Saved data entries:
+ + + + + + +

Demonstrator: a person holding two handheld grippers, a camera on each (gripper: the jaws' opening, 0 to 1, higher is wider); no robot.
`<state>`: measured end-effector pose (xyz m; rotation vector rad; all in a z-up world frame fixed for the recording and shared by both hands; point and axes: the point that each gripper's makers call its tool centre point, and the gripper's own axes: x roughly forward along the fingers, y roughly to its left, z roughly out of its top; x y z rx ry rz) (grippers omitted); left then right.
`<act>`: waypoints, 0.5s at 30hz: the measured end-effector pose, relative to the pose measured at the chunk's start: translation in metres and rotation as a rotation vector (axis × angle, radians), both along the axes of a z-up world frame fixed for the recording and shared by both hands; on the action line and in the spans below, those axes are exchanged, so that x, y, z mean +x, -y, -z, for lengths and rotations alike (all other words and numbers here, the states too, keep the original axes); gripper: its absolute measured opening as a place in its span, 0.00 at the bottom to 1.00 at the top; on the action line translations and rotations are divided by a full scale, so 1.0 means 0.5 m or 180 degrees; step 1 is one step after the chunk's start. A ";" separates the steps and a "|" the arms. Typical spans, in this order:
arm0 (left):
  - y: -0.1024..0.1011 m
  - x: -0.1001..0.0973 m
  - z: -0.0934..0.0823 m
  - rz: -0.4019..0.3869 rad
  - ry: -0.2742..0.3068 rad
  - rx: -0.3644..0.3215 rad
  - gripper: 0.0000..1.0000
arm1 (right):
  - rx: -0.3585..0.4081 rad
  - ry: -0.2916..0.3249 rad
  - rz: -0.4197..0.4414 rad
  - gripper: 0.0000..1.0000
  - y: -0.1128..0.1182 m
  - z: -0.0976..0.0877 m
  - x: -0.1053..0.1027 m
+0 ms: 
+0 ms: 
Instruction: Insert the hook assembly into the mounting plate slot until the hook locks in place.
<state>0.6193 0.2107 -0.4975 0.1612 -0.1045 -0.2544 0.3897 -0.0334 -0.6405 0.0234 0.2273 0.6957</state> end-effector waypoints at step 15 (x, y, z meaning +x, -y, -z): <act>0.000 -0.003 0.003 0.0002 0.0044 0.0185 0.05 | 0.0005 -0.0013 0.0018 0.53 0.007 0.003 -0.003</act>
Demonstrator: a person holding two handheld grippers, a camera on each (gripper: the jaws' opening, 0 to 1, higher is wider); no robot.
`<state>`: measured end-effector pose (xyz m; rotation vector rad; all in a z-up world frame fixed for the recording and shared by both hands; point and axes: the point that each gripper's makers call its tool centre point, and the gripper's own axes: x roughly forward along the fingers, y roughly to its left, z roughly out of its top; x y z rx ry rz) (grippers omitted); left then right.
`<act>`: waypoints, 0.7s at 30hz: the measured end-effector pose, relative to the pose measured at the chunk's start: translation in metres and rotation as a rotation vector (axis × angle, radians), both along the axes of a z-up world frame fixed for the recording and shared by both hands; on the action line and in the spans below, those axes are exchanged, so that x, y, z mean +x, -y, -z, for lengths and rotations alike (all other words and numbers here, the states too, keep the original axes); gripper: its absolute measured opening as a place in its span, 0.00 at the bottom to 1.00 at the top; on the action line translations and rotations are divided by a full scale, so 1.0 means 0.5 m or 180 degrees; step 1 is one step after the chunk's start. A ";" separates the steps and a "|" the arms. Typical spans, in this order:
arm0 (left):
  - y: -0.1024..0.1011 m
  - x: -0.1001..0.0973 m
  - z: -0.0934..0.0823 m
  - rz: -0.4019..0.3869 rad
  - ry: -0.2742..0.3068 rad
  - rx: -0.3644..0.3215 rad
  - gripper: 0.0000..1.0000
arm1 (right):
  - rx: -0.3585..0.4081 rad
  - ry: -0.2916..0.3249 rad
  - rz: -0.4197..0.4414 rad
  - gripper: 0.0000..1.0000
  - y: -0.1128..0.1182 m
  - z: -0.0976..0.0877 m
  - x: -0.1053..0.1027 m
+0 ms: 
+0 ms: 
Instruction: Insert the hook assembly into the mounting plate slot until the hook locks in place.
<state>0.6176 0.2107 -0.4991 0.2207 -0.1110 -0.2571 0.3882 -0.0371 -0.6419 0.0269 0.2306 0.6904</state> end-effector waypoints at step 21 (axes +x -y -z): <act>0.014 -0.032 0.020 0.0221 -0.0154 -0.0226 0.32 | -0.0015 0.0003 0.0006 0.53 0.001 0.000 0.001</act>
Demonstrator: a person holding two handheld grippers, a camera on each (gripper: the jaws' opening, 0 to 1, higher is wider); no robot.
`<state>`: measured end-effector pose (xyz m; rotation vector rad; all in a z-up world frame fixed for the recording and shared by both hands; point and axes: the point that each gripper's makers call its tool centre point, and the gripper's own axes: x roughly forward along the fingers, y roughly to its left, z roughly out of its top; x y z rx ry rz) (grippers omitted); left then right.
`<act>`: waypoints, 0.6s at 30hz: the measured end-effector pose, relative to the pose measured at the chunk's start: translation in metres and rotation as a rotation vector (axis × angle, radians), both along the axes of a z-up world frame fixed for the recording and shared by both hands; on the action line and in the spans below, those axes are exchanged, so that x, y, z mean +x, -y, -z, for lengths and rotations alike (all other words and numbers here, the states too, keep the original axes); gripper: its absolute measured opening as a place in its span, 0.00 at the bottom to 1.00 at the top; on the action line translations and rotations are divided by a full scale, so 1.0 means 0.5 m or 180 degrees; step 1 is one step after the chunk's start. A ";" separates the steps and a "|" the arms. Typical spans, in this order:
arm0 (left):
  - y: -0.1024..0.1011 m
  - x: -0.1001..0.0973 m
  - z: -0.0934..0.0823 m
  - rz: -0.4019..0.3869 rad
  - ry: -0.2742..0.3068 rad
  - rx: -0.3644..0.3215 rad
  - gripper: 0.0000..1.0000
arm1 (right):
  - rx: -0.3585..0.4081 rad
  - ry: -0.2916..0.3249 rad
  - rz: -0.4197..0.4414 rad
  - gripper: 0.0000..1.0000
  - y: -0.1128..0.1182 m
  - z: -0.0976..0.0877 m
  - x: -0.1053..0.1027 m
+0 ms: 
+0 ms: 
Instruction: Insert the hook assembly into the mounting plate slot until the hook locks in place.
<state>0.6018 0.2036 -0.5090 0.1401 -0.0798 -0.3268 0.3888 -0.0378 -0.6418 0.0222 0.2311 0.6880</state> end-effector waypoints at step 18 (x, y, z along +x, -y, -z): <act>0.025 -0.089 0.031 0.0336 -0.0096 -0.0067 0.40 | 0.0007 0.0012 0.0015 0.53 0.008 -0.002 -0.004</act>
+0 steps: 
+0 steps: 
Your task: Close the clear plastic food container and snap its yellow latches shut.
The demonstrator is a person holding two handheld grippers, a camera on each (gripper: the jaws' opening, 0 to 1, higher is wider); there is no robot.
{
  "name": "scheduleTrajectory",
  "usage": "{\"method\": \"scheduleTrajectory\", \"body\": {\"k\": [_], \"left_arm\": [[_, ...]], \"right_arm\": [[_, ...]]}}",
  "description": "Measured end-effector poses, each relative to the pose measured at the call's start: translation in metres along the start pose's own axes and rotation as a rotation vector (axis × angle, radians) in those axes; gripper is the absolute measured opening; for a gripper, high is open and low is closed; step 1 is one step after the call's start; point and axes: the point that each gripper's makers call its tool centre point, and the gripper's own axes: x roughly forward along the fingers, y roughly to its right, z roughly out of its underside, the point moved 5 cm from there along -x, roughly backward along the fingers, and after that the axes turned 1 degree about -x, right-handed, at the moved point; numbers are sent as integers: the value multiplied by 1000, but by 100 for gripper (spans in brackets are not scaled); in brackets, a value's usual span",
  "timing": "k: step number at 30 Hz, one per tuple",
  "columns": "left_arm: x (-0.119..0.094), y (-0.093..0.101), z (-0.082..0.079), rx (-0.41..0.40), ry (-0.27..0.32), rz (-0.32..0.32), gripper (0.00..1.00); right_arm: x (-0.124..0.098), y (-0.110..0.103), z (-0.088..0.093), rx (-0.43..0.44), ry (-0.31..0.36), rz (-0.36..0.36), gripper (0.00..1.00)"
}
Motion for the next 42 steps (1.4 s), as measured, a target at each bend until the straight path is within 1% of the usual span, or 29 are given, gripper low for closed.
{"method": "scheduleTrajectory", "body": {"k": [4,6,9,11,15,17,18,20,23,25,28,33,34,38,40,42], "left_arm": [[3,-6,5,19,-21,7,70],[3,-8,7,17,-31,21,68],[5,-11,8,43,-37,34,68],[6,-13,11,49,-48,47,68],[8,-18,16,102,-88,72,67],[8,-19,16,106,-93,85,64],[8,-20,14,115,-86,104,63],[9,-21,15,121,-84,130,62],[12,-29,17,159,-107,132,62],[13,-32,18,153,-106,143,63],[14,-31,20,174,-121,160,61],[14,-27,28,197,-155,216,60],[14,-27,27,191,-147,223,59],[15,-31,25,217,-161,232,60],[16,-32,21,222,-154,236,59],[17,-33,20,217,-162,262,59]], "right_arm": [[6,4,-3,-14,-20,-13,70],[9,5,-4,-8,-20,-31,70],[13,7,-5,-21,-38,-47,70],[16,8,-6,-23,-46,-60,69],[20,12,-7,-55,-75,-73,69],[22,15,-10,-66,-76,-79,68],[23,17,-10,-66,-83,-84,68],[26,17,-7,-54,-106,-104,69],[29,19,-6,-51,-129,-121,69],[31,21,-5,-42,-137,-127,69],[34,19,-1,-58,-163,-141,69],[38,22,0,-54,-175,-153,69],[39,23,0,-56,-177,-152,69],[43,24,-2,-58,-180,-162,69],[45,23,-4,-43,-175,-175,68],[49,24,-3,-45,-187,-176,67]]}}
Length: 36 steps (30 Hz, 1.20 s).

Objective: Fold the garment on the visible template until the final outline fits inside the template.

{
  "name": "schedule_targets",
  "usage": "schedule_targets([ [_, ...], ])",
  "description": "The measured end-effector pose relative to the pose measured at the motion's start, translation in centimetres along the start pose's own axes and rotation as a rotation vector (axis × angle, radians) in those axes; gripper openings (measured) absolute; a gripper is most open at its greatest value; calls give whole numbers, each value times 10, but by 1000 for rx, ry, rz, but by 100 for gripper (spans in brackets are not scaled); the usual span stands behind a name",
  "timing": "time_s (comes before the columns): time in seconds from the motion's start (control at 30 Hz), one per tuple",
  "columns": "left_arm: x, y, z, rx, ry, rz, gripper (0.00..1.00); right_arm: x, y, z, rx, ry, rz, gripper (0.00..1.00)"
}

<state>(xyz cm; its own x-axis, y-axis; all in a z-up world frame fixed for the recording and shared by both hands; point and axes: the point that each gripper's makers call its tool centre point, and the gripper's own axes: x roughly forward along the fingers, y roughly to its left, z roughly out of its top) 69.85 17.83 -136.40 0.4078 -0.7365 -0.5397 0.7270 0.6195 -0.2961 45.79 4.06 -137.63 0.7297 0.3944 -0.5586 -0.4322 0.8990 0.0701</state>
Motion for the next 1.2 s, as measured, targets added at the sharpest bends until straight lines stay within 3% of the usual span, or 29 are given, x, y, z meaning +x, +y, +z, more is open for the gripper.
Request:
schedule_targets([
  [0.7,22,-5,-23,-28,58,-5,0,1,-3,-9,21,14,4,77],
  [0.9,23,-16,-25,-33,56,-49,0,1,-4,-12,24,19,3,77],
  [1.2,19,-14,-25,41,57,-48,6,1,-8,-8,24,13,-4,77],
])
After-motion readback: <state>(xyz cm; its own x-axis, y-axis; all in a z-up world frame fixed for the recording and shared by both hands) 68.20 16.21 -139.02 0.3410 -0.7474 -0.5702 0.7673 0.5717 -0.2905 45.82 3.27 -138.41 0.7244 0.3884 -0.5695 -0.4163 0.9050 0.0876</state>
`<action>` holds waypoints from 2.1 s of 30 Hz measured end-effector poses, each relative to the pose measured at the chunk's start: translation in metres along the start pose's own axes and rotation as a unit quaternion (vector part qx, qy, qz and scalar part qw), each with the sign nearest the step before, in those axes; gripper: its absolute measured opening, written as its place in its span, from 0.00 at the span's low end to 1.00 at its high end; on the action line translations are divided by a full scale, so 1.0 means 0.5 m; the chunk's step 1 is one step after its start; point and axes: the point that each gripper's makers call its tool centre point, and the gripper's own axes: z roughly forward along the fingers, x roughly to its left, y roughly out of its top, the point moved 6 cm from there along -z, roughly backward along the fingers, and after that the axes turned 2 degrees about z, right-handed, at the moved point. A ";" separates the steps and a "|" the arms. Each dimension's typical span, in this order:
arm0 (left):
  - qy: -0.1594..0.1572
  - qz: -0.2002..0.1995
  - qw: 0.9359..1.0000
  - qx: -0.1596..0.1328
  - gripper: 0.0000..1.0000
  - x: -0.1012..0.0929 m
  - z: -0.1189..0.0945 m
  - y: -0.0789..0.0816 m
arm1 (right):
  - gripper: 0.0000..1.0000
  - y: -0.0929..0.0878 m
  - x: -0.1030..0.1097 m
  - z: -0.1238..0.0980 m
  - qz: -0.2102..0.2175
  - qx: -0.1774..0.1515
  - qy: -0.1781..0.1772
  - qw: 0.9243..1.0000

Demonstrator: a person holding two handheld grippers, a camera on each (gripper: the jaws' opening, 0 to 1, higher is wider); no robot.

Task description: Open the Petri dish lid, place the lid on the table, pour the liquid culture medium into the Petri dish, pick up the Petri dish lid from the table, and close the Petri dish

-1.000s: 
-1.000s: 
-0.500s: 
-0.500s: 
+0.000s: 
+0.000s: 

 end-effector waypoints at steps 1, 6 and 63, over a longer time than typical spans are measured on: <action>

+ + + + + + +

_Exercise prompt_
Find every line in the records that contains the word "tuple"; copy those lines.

_Output for this task_
  "timing": "k: step number at 30 Hz, one per tuple",
  "timing": "time_s (comes before the columns): time in seconds from the motion's start (control at 30 Hz), one per tuple",

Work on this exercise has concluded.